Do any lines in the data below contain "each"? If so, copy every one of them.
__________
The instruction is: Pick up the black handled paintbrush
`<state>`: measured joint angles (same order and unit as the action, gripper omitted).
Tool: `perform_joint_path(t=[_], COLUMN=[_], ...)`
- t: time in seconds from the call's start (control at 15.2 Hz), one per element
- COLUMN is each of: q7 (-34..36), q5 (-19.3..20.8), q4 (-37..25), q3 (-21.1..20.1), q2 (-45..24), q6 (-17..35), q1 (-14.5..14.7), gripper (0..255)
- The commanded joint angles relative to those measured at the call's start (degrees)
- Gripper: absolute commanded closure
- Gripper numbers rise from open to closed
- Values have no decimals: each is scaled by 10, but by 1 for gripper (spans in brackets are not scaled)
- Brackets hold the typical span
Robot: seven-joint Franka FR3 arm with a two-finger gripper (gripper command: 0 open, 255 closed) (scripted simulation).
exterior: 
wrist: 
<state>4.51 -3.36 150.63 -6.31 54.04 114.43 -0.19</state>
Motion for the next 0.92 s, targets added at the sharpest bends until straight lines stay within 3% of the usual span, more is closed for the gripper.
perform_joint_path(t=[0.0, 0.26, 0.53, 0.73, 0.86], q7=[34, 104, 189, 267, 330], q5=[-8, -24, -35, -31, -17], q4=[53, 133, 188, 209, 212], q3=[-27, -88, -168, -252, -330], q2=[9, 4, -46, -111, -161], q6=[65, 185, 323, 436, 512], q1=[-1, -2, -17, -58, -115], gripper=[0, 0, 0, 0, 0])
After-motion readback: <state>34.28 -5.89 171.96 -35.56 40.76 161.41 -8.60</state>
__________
## Expected answer
- COLUMN is each of: q7 (-34..36), q5 (-19.3..20.8), q4 (-37..25), q3 (-21.1..20.1), q2 (-45..24), q6 (-17..35), q1 (-14.5..14.7), gripper (0..255)
- Values have no decimals: each is scaled by 10, but by 1 for gripper (spans in brackets are not scaled)

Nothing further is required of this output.